On se remet enfin d’une semaine chargée en ondes sonores, en mouvements de type très dansants et en foules du genre très déterminées. Et nous profitons de la nostalgie encore toute fraiche de cette édition du Listen Festival pour replonger dedans quelques instants. Debout, assis ou couché·es (genre le lundi qui suivait) on a été captivé·es, transcendé·es et charmé·es. Ici, on vous parle de 7 soirées dans des endroits clés de la nuit bruxelloise – là où tout se passe, oui oui –  tous genres musicaux, ambiances et publics confondus. Nous en retenons une exploration sans limites de la musique, un dialogue constant avec le public et une grande liberté d’expression, tant du côté des artistes que des festivaliers.


30/03

Listen Presents Nosedrip B2B Emily Jeanne & Donia @Imprimerie

I Photo : Maryan Sayd

L’espace est rythmé par des conduits d’aération, des ventilateurs, des escaliers en métal et d’autres trucs usiniers. Je commence à comprendre où je suis et j’essaye de comprendre ce que j’entends. Une musique déstructurée, composée de basses lourdes et persistantes, contrastées par des percussions plus légères et inattendues. Donia mêle une atmosphère électro, ambient-house avec des sonorités tropicales. Ensuite, le rythme devient plus régulier et plus entrainant, la cadence augmente et l’envie de danser aussi. On quitte une musique ambiante, expérimentale pour des beats afro super excitants auxquels s’ajoutent des sons qui ont l’air de sortir tout droit de la nature, tout en restant électro. Pas de mélodie, juste un rythme dansant et des sons captivants. Il y a quelque chose de terrien dans la musique. En effet, les basses semblent venir du sol et nous attirent vers lui. Une sorte de chaleur qui contraste avec les éléments métalliques et froids de la salle.
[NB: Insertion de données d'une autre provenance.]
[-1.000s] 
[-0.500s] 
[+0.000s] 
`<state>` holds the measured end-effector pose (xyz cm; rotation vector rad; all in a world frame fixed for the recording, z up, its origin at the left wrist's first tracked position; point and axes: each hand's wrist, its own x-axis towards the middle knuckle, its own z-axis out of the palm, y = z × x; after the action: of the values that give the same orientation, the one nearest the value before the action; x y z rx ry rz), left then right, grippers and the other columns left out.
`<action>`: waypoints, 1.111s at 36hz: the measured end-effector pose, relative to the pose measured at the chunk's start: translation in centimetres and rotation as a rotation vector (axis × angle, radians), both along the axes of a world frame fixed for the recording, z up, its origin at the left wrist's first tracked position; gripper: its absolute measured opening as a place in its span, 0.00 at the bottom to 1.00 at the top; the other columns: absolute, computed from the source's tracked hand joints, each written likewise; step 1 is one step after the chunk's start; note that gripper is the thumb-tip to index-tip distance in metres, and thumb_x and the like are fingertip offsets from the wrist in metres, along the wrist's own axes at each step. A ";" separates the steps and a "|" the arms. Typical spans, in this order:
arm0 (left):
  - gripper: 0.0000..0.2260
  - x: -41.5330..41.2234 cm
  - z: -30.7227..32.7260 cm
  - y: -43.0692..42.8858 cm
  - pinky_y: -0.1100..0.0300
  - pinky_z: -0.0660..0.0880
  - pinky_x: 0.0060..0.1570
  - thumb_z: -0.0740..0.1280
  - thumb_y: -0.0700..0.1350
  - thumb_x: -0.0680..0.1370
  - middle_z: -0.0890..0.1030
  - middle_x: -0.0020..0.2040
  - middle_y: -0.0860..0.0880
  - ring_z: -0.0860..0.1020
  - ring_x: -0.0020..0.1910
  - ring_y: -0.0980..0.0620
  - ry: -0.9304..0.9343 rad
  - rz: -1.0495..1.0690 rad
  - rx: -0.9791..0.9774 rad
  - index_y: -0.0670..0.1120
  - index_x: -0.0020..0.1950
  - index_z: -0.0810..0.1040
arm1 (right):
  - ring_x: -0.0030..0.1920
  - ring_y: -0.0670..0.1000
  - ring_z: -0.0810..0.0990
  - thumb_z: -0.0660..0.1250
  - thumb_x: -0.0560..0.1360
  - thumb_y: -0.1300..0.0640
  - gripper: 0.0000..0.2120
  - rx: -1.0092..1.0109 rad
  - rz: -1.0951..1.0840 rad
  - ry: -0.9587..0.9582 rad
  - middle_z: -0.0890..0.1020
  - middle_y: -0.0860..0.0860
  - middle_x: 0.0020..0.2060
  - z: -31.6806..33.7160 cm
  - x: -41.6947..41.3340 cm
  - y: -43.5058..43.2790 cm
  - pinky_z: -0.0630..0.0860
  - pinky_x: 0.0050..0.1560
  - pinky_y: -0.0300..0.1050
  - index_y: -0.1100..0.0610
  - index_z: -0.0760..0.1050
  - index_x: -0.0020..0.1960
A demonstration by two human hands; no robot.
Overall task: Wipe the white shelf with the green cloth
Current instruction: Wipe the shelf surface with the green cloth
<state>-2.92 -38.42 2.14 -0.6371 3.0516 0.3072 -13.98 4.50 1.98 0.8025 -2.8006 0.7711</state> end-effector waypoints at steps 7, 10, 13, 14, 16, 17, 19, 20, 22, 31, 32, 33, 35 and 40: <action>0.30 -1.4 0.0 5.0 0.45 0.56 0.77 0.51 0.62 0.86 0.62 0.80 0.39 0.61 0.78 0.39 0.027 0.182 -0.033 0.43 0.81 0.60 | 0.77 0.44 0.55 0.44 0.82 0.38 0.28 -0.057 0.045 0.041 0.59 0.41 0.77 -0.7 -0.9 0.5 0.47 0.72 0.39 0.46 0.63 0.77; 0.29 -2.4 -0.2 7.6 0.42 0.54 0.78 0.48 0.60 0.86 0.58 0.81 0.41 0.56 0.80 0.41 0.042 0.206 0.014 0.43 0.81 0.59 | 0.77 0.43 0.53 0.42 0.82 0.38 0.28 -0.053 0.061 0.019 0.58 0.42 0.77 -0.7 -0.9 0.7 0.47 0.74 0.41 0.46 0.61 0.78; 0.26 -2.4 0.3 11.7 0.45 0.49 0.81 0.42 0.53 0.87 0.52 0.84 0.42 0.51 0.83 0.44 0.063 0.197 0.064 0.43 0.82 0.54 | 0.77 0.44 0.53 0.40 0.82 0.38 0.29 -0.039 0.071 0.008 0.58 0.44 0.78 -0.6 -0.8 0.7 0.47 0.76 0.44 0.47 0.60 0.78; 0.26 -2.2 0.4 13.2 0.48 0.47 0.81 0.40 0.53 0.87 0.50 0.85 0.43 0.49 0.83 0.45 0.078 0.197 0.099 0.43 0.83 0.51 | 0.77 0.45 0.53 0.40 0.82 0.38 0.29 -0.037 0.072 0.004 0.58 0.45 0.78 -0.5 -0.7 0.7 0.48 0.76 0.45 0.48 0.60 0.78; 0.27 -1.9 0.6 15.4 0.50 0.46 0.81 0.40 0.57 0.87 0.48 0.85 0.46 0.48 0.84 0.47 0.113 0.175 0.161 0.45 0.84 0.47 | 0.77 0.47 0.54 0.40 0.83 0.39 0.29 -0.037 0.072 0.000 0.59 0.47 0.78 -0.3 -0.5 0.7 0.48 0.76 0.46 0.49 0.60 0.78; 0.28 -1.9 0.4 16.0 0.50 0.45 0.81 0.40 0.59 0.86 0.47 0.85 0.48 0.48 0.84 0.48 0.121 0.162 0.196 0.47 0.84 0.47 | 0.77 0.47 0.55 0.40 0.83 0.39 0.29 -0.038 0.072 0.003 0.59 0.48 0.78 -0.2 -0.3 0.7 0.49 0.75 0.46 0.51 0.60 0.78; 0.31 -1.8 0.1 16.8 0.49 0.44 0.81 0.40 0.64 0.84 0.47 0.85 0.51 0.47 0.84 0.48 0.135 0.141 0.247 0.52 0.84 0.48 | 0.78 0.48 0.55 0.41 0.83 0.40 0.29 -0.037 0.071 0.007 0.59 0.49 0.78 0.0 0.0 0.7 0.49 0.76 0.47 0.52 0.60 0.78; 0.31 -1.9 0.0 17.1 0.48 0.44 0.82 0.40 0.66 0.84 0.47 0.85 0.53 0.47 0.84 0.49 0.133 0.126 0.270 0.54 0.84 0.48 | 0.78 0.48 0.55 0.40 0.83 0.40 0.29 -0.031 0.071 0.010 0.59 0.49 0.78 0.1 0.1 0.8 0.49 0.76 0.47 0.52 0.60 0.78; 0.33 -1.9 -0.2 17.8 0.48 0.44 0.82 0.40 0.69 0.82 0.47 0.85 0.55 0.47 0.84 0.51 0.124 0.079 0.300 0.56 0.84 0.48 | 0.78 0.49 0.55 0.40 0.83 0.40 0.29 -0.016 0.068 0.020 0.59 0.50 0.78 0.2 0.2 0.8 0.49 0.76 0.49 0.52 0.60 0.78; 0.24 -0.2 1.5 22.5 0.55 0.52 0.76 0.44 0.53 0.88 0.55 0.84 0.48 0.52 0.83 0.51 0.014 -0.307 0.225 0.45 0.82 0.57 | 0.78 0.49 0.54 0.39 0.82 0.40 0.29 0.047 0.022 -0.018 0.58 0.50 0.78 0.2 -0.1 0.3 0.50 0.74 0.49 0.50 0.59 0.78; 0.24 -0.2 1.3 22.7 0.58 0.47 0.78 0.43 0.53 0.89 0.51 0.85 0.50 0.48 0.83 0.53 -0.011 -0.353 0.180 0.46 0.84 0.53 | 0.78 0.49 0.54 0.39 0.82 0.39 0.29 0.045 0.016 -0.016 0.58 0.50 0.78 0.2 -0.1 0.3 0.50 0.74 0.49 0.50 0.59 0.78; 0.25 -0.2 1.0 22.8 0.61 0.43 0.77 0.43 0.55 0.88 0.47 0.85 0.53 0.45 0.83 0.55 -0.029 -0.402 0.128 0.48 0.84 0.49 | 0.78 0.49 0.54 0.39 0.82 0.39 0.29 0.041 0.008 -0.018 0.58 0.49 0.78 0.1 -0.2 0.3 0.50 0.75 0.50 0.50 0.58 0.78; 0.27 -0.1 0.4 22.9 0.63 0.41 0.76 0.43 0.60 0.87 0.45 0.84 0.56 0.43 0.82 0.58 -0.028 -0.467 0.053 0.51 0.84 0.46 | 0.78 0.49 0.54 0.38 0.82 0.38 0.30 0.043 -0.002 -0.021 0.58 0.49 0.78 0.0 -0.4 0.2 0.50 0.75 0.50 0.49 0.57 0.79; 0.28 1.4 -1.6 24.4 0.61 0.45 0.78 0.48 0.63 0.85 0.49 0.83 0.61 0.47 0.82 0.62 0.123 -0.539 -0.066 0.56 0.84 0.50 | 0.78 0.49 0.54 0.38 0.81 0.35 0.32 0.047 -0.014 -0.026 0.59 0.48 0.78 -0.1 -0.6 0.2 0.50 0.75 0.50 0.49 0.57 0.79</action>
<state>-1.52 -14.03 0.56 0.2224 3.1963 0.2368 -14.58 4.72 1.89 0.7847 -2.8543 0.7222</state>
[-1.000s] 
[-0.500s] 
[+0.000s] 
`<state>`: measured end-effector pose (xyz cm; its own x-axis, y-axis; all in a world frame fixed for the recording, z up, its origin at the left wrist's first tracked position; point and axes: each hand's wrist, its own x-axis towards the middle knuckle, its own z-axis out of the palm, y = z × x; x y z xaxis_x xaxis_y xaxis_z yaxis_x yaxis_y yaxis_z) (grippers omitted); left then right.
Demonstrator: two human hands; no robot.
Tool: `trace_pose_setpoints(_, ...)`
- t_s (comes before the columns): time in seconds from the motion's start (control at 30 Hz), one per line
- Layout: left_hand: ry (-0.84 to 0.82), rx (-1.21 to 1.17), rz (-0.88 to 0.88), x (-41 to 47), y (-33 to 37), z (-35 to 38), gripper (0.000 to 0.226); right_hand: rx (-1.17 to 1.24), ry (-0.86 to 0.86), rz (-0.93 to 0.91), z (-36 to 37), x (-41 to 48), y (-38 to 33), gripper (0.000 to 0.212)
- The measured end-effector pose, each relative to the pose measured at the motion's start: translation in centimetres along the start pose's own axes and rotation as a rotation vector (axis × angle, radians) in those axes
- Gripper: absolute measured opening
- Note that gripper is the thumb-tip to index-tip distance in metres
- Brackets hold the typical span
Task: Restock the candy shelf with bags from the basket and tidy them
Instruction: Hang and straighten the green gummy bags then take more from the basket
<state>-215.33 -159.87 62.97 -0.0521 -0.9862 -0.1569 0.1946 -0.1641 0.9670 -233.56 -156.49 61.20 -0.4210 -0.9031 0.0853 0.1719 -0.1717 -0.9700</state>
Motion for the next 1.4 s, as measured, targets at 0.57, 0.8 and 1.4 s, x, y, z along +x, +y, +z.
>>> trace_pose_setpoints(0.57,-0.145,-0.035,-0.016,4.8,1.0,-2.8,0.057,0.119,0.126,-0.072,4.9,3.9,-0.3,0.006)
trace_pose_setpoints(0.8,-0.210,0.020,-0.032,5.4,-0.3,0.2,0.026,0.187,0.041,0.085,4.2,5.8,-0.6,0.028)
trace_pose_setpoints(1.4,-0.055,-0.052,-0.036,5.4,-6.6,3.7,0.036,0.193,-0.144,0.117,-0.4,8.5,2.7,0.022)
Nosedrip et Emily Jeanne prennent possession des platines et balancent directement un kick répétitif avec des sons acides et métalliques. L’accent est mis sur l’atmosphère, plus dark et froide, en totale concordance avec l’environnement industriel. Le duo oscille entre la dark ambient et la minimal techno en ajoutant, sur des notes continues, des sons acides et futuristes, mécaniques et électroniques. De temps en temps, les battements rappellent le sentiment tribal que Donia transmettait durant son set, nous ramenant à la terre. Ceci-dit, la musique des deux DJ est plus aérienne, avec des ondes sonores légères et des notes acides constantes qui semblent flotter dans la salle. Un esprit plus “club” envahit le public qui danse à fond sur un bpm qui ne dépasse pourtant pas les 130bpm.

 

31/03

Listen X Stroom @Reset

I Photo : Jonas Reubens

Le public, noyé dans un brouillard rouge, s’enfonce dans les sièges de l’auditorium. Dali Muru & The Polyphonic Swarm (anciennement FITH), vont bientôt devenir une petite révélation. C’est Nosedrip, dont le set nous a fait danser la veille à l’Imprimerie, qui invite le groupe avec son label STROOM. La poésie de Dalia Neis retentit, les réverbérations de sa voix se mêlent à des sons électro mélodieux et à des rythmes orientaux. Le ton monotone et grave de sa voix est accentué par les notes continues d’une guitare électrique, qui crie parfois. S’y ajoutent des sons inattendus d’instruments presque oubliés, comme un orgue, des cloches ou même une guimbarde (j’ai du le Googler celui-là : instrument métallique qui produit un son de ressort ou de coassement). Un drôle de mix entre atmosphère électronique et sonorités anciennes, nous ramenant presque à quelque chose de médiéval. Et nous voilà séduit·es par cette fusion électro-archaïque, qui témoigne d’une grande exploration et expérimentation des sons.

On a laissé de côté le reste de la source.